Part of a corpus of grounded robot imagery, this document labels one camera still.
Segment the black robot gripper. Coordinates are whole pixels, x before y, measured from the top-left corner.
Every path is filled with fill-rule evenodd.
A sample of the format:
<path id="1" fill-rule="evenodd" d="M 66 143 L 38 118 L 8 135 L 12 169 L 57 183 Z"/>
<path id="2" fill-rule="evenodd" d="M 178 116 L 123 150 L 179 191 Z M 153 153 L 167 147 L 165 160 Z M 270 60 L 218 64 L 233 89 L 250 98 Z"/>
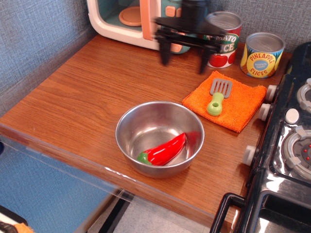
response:
<path id="1" fill-rule="evenodd" d="M 183 0 L 179 17 L 157 17 L 155 23 L 161 26 L 155 38 L 159 43 L 162 64 L 167 66 L 171 58 L 172 43 L 202 48 L 199 74 L 205 72 L 207 63 L 214 52 L 219 52 L 221 43 L 205 40 L 205 35 L 224 36 L 225 31 L 206 19 L 210 1 Z"/>
——————————
Each line of the material that contains the string "robot" has to be copied out.

Part of a corpus of grounded robot imagery, this document labels one camera still.
Segment the black robot gripper. Coordinates are whole pixels, x before y, measured from the top-left corner.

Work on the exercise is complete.